RECORDS: Begin
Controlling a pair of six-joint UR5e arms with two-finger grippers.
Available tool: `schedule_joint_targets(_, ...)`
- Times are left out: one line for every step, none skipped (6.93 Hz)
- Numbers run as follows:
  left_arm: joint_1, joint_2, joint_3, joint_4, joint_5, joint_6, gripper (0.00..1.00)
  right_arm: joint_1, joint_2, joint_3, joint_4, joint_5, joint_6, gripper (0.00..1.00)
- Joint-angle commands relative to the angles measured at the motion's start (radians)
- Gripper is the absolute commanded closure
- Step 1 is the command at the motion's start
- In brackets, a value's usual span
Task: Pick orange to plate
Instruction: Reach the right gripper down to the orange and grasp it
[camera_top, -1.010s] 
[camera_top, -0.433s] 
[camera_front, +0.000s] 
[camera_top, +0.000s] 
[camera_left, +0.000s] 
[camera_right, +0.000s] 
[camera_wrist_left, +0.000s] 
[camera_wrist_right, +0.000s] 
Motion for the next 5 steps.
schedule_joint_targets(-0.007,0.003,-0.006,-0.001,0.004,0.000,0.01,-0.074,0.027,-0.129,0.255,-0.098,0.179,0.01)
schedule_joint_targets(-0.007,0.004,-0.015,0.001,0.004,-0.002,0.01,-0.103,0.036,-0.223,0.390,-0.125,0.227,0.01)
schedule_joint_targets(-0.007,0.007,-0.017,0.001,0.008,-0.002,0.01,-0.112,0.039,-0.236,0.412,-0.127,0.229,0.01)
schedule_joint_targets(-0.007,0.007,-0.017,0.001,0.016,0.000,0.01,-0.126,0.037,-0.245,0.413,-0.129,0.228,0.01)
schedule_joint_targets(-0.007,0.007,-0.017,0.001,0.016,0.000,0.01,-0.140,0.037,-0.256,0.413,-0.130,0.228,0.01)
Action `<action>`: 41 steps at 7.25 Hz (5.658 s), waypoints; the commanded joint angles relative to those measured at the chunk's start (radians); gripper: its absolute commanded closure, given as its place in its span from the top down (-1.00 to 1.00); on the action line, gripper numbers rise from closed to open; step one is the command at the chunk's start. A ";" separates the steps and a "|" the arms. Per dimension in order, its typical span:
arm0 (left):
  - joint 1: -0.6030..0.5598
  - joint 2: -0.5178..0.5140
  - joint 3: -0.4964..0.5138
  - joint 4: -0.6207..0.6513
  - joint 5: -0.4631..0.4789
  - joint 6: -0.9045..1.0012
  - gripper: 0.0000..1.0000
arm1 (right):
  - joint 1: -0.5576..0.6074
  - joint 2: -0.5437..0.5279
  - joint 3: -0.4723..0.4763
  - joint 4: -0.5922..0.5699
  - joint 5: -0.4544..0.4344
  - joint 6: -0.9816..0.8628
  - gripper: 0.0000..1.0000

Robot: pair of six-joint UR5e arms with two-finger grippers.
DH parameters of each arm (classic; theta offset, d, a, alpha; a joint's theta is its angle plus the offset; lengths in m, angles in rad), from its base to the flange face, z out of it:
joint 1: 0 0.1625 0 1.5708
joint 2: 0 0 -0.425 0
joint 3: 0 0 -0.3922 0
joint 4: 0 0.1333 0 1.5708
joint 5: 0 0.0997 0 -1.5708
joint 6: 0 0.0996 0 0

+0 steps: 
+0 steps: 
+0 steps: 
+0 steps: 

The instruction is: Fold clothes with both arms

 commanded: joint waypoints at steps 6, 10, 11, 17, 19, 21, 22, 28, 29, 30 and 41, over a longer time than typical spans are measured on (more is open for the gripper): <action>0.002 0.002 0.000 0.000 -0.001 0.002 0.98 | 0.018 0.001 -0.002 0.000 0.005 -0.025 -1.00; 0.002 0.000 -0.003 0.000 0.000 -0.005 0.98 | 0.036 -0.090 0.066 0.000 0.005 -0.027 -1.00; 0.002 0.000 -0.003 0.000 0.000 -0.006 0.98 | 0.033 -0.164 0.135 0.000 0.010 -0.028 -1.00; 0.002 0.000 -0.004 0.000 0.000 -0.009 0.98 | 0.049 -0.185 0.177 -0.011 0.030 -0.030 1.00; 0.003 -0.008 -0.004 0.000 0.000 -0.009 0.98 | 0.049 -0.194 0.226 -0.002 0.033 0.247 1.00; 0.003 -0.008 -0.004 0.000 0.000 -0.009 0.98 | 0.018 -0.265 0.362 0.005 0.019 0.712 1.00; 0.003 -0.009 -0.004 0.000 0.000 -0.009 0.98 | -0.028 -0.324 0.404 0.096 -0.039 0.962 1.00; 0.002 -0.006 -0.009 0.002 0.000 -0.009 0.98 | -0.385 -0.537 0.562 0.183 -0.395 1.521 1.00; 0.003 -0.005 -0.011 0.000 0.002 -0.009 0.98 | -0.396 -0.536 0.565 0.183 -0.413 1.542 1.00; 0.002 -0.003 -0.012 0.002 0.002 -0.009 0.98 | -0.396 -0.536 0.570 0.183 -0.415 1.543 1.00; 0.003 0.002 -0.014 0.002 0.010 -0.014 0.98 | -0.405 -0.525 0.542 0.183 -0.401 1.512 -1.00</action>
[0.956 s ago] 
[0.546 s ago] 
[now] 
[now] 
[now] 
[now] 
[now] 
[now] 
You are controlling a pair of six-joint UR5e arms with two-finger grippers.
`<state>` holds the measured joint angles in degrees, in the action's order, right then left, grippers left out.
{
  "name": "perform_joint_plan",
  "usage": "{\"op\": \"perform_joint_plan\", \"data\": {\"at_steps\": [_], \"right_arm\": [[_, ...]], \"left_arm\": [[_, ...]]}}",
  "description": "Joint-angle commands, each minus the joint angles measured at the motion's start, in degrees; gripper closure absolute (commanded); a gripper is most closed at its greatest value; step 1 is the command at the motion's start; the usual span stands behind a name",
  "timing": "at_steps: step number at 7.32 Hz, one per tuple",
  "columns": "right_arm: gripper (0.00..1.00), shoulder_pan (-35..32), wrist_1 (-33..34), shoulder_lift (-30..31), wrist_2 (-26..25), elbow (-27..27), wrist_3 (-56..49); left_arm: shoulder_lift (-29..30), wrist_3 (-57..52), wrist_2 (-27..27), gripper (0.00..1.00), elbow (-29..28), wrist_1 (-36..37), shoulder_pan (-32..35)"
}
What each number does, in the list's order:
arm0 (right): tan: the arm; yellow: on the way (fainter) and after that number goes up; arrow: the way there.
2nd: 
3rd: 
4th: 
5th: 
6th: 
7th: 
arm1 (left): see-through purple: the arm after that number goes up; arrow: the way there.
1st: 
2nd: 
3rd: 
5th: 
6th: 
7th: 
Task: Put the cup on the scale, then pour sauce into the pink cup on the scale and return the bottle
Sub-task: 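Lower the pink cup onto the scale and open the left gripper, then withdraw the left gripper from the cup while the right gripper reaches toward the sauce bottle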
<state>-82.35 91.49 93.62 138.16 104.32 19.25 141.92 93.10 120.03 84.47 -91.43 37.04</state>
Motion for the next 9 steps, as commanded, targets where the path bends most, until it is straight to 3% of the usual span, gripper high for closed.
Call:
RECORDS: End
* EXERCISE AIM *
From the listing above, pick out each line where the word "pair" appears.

* ANSWER TO THIS TASK *
Controlling a pair of six-joint UR5e arms with two-finger grippers.
Robot: pair of six-joint UR5e arms with two-finger grippers.
You are controlling a pair of six-joint UR5e arms with two-finger grippers.

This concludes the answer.